Task goal: The expected answer is the data below, printed verbatim without its pictures.
= = = =
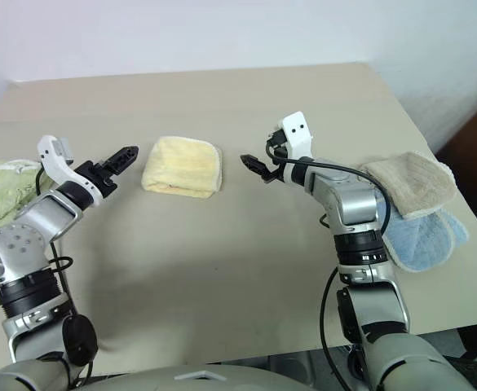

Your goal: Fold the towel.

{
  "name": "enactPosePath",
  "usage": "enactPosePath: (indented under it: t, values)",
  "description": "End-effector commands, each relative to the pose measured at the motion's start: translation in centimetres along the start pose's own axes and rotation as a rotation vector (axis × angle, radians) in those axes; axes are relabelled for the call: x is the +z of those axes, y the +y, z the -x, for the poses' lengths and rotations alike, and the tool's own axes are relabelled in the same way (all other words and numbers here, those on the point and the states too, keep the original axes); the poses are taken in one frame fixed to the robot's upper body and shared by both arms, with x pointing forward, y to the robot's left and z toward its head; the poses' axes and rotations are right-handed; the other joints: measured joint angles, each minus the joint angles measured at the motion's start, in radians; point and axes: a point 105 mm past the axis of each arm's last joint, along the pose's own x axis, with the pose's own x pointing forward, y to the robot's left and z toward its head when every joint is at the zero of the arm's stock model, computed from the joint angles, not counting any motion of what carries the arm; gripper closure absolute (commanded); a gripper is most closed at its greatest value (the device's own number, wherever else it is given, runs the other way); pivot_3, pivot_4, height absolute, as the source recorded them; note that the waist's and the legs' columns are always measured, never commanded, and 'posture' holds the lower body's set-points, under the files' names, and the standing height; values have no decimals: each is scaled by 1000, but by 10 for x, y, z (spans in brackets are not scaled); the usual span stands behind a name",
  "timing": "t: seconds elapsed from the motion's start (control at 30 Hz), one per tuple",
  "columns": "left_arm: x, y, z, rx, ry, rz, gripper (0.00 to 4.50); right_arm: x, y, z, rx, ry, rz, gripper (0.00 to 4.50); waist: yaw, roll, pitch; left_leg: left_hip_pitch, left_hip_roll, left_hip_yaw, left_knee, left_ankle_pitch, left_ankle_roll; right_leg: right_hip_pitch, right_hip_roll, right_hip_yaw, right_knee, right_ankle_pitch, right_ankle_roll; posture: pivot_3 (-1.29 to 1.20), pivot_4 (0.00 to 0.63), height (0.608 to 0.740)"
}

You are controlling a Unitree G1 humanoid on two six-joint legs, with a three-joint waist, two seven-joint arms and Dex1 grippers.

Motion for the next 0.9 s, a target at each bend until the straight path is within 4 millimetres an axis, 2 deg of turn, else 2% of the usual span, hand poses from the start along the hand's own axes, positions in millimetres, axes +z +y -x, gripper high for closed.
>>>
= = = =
Solution for this problem:
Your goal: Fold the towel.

{
  "name": "enactPosePath",
  "usage": "enactPosePath: (indented under it: t, values)",
  "description": "End-effector commands, each relative to the pose measured at the motion's start: translation in centimetres along the start pose's own axes and rotation as a rotation vector (axis × angle, radians) in those axes; axes are relabelled for the call: x is the +z of those axes, y the +y, z the -x, for the poses' lengths and rotations alike, and the tool's own axes are relabelled in the same way (all other words and numbers here, those on the point and the states too, keep the original axes); the poses are taken in one frame fixed to the robot's upper body and shared by both arms, with x pointing forward, y to the robot's left and z toward its head; the poses' axes and rotations are right-handed; the other joints: measured joint angles, each minus the joint angles measured at the motion's start, in radians; point and axes: a point 105 mm past the axis of each arm's last joint, along the pose's own x axis, with the pose's own x pointing forward, y to the robot's left and z toward its head when every joint is at the zero of the arm's stock model, computed from the joint angles, not counting any motion of what carries the arm; gripper closure absolute (commanded); a gripper is most closed at its greatest value (the device's own number, wherever else it is given, runs the other way); pivot_3, pivot_4, height absolute, as the source recorded them; note that the waist's and the legs' columns are always measured, never commanded, and 'posture' holds the lower body's set-points, under the files' names, and the standing height; values have no decimals: each is scaled by 1000, but by 10 for x, y, z (spans in brackets are not scaled); the usual span stands behind a name",
  "timing": "t: seconds elapsed from the motion's start (control at 30 Hz), one per tuple",
  "columns": "left_arm: x, y, z, rx, ry, rz, gripper (0.00 to 4.50); right_arm: x, y, z, rx, ry, rz, gripper (0.00 to 4.50); waist: yaw, roll, pitch; left_leg: left_hip_pitch, left_hip_roll, left_hip_yaw, left_knee, left_ankle_pitch, left_ankle_roll; right_leg: right_hip_pitch, right_hip_roll, right_hip_yaw, right_knee, right_ankle_pitch, right_ankle_roll; posture: pivot_3 (-1.29 to 1.20), pivot_4 (0.00 to 0.63), height (0.608 to 0.740)"
}

You are controlling a Unitree G1 humanoid on two six-joint legs, with a three-joint waist, two seven-joint arms and Dex1 grippers.

Motion for the next 0.9 s, a target at each bend until the straight path is within 4 millimetres an axis, 2 deg of turn, else 2% of the usual span, hand poses from the start along the hand's own axes, positions in millimetres, axes +z +y -x, gripper high for closed.
>>>

With this, the exercise is complete.